## [Task]
Copy each line of the material beneath that holds the word "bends".

## [The records]
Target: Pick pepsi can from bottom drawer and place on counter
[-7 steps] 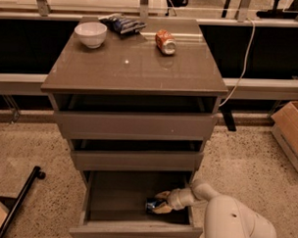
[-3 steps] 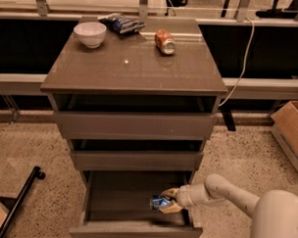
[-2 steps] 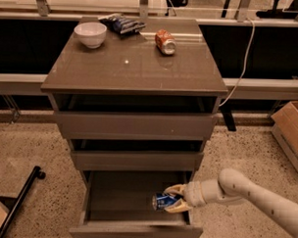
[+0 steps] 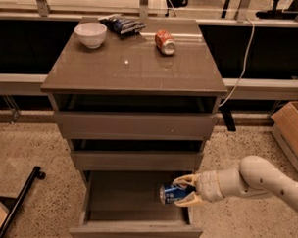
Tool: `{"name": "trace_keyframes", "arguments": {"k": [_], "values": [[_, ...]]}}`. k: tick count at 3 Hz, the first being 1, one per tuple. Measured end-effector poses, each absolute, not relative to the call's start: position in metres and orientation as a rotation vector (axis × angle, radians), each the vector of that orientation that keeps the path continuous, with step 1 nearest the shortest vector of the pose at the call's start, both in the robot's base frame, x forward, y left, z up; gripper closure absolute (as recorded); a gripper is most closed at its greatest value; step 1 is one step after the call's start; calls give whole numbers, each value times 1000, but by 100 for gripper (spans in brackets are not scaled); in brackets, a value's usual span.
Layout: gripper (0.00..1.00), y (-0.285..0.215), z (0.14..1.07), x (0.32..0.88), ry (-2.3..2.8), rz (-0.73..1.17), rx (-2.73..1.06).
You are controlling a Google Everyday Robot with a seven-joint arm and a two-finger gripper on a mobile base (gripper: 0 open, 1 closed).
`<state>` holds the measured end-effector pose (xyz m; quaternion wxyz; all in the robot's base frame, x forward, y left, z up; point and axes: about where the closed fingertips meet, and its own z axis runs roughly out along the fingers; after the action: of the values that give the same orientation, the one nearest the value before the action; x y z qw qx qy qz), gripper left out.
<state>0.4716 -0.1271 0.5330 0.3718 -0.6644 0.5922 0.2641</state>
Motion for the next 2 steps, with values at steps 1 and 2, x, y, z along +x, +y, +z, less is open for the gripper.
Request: {"name": "trace_keyframes", "arguments": {"k": [1, 2], "values": [[100, -123, 595, 464, 1506, 516, -1772], [100, -116, 673, 461, 1417, 265, -1860]]}}
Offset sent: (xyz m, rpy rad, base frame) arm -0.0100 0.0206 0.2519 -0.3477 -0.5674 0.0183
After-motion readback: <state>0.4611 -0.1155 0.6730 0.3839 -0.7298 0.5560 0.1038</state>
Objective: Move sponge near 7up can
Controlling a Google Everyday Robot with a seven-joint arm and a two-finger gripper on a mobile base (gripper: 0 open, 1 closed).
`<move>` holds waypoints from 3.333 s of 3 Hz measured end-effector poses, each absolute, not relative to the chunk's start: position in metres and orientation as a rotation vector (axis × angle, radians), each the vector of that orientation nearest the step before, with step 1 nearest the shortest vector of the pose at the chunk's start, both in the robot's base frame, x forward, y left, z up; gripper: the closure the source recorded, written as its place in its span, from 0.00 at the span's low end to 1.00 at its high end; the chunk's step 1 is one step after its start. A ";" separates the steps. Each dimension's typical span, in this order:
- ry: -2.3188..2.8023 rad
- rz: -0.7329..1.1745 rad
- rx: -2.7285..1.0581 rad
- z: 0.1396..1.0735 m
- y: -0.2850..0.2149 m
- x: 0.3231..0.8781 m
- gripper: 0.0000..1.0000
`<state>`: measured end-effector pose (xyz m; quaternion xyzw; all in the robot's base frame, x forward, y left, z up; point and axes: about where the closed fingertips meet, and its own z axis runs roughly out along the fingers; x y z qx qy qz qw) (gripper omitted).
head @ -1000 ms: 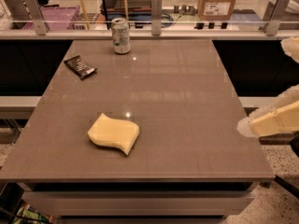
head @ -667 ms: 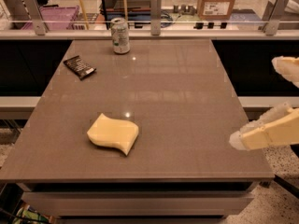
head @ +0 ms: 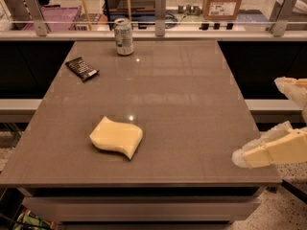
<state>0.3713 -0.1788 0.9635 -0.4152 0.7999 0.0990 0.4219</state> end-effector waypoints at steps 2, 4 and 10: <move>1.924 0.314 -1.057 0.948 -0.162 0.375 0.00; 1.743 0.429 -1.063 0.908 -0.101 0.370 0.00; 1.674 0.679 -1.134 0.856 0.005 0.405 0.00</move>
Offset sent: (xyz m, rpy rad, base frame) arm 0.0009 0.0350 -0.0258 0.1265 -0.1021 0.1270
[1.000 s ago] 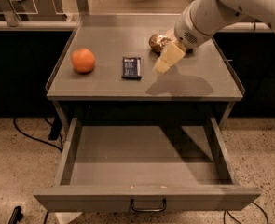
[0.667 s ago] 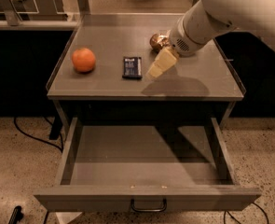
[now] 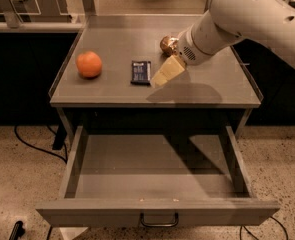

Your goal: Place rxbar blueberry into top drawer

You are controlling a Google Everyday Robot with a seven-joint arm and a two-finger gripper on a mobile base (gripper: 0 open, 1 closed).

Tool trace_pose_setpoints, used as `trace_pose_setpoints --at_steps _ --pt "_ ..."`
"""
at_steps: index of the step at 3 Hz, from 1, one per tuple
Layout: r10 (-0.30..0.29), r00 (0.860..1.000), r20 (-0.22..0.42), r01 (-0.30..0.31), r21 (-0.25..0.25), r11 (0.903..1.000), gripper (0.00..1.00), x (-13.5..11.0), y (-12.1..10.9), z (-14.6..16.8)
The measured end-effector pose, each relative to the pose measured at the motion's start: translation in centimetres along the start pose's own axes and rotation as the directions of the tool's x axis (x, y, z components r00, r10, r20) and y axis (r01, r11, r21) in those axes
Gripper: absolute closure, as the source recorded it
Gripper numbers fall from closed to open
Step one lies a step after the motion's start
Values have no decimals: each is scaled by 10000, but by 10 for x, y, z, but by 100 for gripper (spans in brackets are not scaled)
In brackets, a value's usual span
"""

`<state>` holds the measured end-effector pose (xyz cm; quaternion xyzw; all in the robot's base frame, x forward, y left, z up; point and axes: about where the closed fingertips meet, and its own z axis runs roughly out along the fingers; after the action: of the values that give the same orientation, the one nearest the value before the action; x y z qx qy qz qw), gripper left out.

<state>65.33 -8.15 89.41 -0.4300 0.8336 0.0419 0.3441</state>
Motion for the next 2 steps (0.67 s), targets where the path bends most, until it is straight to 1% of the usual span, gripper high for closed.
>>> trace_pose_setpoints --at_steps 1,2 --pt "174 9996 -218 -175 -48 9998 0 5 -3 6" --pt "257 9989 -393 -290 -862 9959 0 -3 7 40"
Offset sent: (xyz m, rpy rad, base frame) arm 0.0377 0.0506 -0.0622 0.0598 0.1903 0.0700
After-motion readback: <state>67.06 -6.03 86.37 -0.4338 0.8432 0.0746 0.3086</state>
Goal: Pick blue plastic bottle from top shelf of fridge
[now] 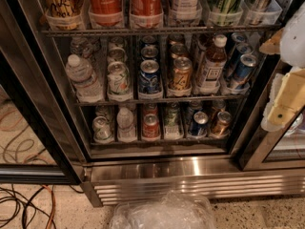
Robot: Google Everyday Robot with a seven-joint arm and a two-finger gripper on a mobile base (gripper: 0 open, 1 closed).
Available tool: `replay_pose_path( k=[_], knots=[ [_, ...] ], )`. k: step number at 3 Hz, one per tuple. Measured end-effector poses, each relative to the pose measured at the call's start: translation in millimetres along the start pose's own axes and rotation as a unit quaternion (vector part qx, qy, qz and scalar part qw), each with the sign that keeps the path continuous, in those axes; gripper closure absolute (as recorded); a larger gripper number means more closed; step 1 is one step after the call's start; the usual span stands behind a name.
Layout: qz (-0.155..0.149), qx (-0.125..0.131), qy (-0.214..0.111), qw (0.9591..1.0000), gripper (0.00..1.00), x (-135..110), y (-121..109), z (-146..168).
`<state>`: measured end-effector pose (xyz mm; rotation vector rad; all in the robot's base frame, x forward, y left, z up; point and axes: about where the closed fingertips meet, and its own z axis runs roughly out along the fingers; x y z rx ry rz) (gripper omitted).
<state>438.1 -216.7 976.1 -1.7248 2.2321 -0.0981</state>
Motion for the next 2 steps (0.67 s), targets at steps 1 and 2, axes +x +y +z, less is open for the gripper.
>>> replay_pose_path(
  k=[1,2],
  knots=[
    [0.000,0.000,0.000,1.0000,0.00,0.0,0.0,0.0],
    [0.010,0.007,-0.031,0.9995,0.00,-6.9,-2.7,-6.5]
  ],
)
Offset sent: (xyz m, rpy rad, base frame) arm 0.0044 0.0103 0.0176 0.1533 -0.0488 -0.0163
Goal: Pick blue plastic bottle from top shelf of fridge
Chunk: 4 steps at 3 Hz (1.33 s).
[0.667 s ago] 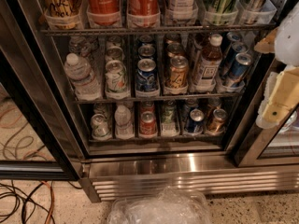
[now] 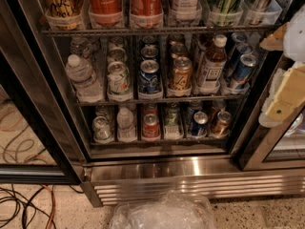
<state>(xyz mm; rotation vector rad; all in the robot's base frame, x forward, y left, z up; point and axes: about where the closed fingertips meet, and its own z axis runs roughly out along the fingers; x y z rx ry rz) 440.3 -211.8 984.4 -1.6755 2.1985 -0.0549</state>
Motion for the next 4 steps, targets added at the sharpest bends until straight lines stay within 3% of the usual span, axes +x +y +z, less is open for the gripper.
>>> replay_pose_path(
  k=[1,2,3,4],
  knots=[
    [0.032,0.014,-0.062,0.9975,0.00,-8,-6,-20],
    [0.060,0.012,-0.147,0.9872,0.00,-31,-3,-46],
    [0.060,0.012,-0.147,0.9872,0.00,-31,-3,-46],
    [0.079,0.010,-0.183,0.9800,0.00,-56,1,-40]
  ],
)
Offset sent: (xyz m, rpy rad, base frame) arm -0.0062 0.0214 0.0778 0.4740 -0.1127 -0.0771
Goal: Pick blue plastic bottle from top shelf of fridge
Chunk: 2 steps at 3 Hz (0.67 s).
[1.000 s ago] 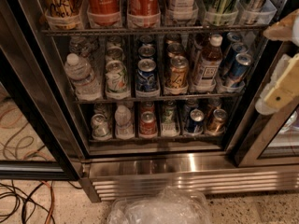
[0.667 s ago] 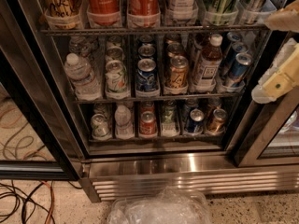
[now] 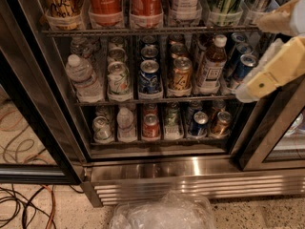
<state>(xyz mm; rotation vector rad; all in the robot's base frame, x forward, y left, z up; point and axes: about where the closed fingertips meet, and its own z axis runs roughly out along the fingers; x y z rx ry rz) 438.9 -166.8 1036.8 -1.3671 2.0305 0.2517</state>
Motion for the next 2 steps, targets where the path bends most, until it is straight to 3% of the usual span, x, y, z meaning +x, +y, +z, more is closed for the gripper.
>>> replay_pose_path(
  k=[1,2],
  knots=[
    [0.044,-0.001,-0.052,0.9977,0.00,-29,14,17],
    [0.079,0.002,-0.099,0.9920,0.00,-60,31,30]
  ],
)
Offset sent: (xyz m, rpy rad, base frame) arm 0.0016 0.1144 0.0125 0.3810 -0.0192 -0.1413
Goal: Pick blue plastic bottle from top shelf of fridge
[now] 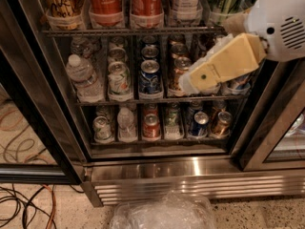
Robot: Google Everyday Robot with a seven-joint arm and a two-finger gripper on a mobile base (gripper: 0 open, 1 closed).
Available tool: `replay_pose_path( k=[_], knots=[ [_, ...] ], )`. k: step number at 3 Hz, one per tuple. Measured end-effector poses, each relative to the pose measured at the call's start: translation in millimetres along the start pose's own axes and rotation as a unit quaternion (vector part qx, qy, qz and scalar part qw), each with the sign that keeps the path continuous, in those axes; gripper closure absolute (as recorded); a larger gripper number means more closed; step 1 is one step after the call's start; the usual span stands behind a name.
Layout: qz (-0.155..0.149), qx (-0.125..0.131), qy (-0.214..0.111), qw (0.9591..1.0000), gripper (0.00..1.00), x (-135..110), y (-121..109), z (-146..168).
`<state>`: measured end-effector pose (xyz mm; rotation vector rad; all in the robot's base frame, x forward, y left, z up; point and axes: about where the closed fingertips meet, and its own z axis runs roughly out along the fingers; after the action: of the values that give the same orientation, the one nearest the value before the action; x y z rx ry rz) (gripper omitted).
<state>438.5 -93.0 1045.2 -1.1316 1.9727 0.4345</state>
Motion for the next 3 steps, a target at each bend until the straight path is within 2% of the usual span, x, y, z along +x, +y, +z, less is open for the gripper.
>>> replay_pose_path(
  k=[1,2,3],
  knots=[
    [0.033,0.019,-0.042,0.9984,0.00,-19,15,17],
    [0.051,0.013,-0.095,0.9941,0.00,-46,25,35],
    [0.051,0.013,-0.095,0.9941,0.00,-47,25,35]
  ],
)
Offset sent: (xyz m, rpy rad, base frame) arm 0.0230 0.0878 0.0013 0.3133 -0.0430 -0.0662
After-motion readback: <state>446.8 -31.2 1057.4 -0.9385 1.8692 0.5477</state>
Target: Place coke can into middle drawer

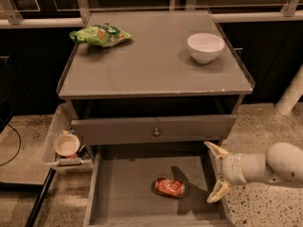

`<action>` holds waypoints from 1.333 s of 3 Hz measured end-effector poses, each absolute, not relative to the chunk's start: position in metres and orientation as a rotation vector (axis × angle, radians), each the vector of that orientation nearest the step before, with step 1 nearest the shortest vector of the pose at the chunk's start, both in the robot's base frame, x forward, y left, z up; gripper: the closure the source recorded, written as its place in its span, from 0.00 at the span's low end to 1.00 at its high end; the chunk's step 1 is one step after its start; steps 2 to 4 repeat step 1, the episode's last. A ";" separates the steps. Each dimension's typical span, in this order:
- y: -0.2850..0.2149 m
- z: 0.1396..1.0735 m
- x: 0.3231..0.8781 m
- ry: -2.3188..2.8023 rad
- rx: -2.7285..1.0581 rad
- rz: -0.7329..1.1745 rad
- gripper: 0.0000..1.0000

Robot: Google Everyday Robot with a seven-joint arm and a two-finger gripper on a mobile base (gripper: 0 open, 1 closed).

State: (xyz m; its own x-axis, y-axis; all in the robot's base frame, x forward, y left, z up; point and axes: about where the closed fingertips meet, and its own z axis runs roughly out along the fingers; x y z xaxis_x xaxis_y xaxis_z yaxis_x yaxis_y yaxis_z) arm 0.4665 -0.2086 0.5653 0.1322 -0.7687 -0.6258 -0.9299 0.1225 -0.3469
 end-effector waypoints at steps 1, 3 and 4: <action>-0.208 0.573 0.460 1.630 -1.715 0.321 0.00; -0.208 0.573 0.460 1.630 -1.715 0.321 0.00; -0.208 0.573 0.460 1.630 -1.715 0.321 0.00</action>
Offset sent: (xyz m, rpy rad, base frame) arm 0.0000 0.0000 0.0000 0.0000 0.0000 0.0000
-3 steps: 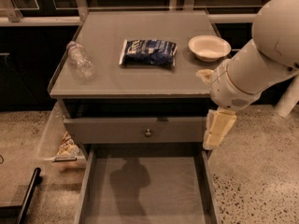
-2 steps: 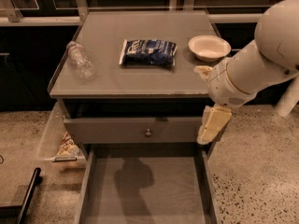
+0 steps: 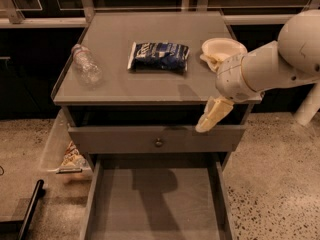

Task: Place blue chip bag into middle drawer

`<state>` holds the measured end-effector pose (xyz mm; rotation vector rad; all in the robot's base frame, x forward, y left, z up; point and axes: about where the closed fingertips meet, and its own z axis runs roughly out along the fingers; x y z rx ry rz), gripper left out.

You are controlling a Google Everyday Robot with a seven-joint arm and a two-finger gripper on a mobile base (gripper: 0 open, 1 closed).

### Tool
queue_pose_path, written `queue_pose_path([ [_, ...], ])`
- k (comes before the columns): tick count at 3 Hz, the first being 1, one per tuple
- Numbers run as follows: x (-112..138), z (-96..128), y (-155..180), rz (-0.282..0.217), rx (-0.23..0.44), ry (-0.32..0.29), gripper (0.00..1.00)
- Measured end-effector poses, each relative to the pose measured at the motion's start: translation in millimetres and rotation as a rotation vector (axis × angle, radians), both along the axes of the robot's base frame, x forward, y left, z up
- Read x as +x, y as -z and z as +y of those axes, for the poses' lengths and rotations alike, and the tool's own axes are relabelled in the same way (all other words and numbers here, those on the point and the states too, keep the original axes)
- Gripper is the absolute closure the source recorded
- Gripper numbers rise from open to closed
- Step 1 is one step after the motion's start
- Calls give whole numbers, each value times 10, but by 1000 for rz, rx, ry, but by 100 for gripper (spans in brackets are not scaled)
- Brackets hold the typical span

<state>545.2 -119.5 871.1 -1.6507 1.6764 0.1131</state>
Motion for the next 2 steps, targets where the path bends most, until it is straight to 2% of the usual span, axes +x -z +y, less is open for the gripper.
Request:
queue_pose_path([
  [1, 269, 60, -40, -22, 117, -38, 0],
  [2, 508, 140, -301, -12, 226, -99, 0],
])
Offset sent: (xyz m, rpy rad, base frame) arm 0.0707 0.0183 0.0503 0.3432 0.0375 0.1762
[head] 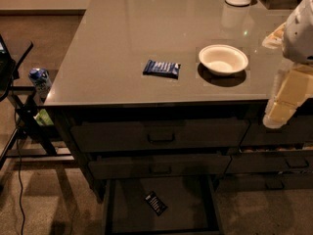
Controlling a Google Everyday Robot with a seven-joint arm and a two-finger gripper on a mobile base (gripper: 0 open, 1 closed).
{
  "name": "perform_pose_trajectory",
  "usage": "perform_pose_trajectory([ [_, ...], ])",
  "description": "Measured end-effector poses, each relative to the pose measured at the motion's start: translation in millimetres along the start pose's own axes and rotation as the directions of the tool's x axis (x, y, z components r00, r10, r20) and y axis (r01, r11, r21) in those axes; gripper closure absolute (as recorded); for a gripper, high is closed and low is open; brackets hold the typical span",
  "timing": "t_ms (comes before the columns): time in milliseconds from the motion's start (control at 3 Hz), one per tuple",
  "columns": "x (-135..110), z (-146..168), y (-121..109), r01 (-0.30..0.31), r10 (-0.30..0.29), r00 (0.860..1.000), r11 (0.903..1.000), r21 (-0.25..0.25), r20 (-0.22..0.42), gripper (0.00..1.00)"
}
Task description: Pick rxbar chocolate from bottom drawer and place on counter
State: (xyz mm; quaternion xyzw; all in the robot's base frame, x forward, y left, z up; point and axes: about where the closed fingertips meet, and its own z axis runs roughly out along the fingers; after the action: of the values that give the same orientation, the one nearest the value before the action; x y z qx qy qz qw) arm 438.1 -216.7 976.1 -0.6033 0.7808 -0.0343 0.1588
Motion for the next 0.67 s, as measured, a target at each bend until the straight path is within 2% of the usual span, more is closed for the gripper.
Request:
perform_pose_trajectory([
  [333,-2,3,3,0.007,-0.007,1.0,0.9999,0.009,0.001,0.0],
  [667,-6,20,17,0.025,-0.025,1.0,0.9997,0.001,-0.012,0.0],
])
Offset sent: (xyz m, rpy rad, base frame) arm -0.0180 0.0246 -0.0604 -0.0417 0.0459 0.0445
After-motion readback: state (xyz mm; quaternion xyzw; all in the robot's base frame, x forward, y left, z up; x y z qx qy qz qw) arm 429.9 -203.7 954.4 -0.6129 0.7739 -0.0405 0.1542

## [Output]
Motion for the next 2 steps (0.67 s), targets where the path bends most, until it is straight to 1% of the usual span, gripper high for closed.
Motion for the next 4 steps, targets added at the sharpest bends until straight lines stay within 3% of the usual span, axes +x +y +z, less is open for the gripper.
Motion for the next 2 steps, targets where the path bends most, until it is straight to 3% of the usual span, x, y, z meaning +x, +y, +z, more is closed for the gripper.
Motion for the next 2 steps, targets where the path bends most, until it is straight to 2% of the usual span, axes +x -z +y, less is open for the gripper.

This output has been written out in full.